I want to say that the two scenes in Sans Soleil that involve festivals & parades make me feel like what I want is to live in that – not un-sad, but not un-joyful either – a continual stream of serious play, movement making social with sound. But also, I try to keep in mind “it matters what thoughts think thoughts, what stories tell stories…”[17]
This perpetual grief as a means, too, for a renewal of joy.[18]
*
Relooping to the title of Detorie’s poem, do “selfies” occur at the expense of animal-life? Or, are they a replication of it?
Perpetual grief? A renewal of joy? Or, what is the selfie about? Are we trying to live a kind of multiplicity of self? i.e. who am I now at this restaurant? & now who am I, on the side of this mountain? & will I be able to locate the difference? & will I remember what the difference was if I can’t look back & see those selves? Will others be able to see them? But really, what do I want from the feeling of being seen?
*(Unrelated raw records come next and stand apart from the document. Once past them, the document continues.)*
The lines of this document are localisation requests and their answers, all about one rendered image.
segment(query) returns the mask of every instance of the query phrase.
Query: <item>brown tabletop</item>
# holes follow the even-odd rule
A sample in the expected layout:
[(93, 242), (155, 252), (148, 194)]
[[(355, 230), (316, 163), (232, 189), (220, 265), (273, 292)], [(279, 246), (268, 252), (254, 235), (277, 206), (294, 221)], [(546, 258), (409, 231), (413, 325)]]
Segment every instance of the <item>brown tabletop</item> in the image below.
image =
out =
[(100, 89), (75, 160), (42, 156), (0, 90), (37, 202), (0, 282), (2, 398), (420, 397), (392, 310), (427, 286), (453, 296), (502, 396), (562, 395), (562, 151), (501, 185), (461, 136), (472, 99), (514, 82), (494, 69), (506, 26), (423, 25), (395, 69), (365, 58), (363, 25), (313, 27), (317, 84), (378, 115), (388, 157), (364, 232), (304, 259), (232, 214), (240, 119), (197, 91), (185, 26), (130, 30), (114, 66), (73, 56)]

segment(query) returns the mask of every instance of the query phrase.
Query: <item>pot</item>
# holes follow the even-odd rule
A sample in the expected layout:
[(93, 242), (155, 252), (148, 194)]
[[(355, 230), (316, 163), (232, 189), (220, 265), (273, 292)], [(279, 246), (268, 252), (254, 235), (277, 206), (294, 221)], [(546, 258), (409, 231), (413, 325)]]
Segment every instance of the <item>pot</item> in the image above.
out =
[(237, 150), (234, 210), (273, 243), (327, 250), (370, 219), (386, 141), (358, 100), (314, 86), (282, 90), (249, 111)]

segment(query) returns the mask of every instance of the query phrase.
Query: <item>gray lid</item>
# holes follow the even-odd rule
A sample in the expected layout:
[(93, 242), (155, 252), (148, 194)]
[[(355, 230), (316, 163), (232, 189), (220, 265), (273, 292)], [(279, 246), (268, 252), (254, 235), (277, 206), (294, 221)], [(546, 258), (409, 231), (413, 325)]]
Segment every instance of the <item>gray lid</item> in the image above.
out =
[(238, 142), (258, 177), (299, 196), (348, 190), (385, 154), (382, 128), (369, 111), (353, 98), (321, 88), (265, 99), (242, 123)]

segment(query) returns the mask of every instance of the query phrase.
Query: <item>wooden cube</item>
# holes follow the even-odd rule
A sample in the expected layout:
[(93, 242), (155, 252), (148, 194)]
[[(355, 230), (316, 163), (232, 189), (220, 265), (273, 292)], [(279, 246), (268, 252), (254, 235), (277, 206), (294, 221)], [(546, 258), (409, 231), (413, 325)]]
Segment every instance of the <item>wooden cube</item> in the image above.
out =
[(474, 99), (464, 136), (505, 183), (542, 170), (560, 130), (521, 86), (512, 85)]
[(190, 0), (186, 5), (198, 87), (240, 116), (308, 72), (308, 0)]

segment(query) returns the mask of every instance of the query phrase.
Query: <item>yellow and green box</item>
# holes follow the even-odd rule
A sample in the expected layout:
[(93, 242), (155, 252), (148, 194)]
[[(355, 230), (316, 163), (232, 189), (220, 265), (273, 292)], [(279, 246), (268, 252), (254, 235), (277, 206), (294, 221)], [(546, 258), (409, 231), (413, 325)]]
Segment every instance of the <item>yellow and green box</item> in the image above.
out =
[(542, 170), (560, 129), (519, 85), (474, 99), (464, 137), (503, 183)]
What kind of tool is a “smart” phone? what & who is it for?
On the internet, can the possibility for irregulatory function override the regulatory & seep into being, “real life?”
“The owl made herself in the top
of the tree, waiting for us
to see her. But, no, we couldn’t
take a picture: her wings
pushed shadows across our faces.”[19]
& I want to ask: if the owl is waiting to be seen (as a means of being with?), is there some disjunction here between a possible owl-conception of what that means & the human-conception (mediated through technology)? i.e. the distance remaining between “you” & “we” in any poem despite this pronoun shift.
Is it possible to live a feral life in the face of the sovereign selfie?
Said another way, I want to contemplate for awhile, in all the tones of Berger’s essay, in all the complications of (“nonoblivion”) everyday life, “Why Look At Ourselves?”
*
A Prologue
“What if looking is an accident you pass through in order to get to reading in order to arrive at
looking which is on the other side of reading.”[20]
Another element of The Winter’s Tale I have been obsessing about happens prior to that gap in time. Out at sea, Paulina’s husband dreams of Hermione, their country’s treasonous queen. The dream is interesting & weird for a number of reasons, particularly that it seems to re-think-with what “afterlife” & reading might mean:
“…for ne’er was dream
So like waking. To me comes a creature,
Sometimes her head on one side, some another…”[21]
“…the unforgetting of loss settles into the mourner, then, as if it were a kind of growing being that expands until the mourner…is completely occupied and so identified with it….Such a grief can perpetually gesture toward the loss only if it…turns itself into ‘the oblivion of nonoblivion’”[22]
“So filled and so becoming….”[23]
Is there such a thing as waiting with agency? What or who does it look like? Where & how does it look? & why?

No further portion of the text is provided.